E-learning offered students the attractive opportunity to combine training with their regular work, and thus did not require them to take time off from work. This was a very important reason for the massive enrollment.
Outcomes
The programme has had a positive impact on the quality of nursing care in the hospitals where the students and graduates of the eLearning programme work. They are reported to be more motivated, knowledgeable and proactive. As the training programme built nurses’ capacity (for example, by training them in the use of computers), they took on additional activities which were earlier performed by doctors. This in turn helped doctors focus more on their core activities. The work of the administration is also lessened since the nurses do not need as much supervision as they did before. Time is saved because fewer meetings are held to explain procedures to the nurses.
The end result is an improvement in overall patient care. Whereas some patients used to stay for up to a month in the wards, the maximum stay is now 14 days. The wards are less congested and the doctors can concentrate on other patients.

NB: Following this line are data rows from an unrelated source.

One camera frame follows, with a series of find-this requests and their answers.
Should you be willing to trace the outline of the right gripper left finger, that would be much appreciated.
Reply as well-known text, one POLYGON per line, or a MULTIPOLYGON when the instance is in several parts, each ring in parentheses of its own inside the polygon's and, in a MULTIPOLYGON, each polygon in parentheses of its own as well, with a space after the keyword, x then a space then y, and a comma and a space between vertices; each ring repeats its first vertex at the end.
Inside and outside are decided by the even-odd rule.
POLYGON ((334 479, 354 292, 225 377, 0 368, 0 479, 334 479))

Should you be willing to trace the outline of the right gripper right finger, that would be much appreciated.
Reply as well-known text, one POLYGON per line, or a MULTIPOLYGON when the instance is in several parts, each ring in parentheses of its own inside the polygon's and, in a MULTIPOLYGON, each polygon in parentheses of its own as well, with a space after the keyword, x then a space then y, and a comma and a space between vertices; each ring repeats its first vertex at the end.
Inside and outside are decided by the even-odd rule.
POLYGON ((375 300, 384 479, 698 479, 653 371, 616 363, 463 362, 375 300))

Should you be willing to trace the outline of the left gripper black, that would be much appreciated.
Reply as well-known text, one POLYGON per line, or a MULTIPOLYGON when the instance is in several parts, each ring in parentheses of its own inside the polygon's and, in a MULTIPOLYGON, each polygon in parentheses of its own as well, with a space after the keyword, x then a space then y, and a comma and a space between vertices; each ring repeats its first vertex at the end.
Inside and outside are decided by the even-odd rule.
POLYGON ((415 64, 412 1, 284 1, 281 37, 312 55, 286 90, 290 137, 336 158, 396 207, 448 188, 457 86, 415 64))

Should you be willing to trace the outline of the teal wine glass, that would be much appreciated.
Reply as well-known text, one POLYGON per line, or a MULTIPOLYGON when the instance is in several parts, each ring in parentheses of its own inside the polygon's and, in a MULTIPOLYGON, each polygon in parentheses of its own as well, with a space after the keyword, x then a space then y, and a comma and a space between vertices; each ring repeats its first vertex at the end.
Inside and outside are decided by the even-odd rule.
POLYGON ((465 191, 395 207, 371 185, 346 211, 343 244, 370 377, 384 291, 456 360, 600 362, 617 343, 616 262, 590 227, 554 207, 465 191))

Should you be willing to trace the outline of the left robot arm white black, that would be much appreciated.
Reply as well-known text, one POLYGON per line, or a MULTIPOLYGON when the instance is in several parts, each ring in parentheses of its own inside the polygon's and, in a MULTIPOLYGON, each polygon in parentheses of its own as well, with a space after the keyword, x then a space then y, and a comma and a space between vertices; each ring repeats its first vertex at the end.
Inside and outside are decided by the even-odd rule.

The programme’s success in Kenya has also led to interest in its replication in other African countries including Uganada, Zambia, Sudan, Rwanda, Malawi, Tanzania and South Africa.
Conclusions
E-Learning courses for health workers, when expanded to include all cadres of health workers, and exploiting new technologies to increase reach, can effectively address critical shortages of human resources for health and HRH skills in Africa and beyond.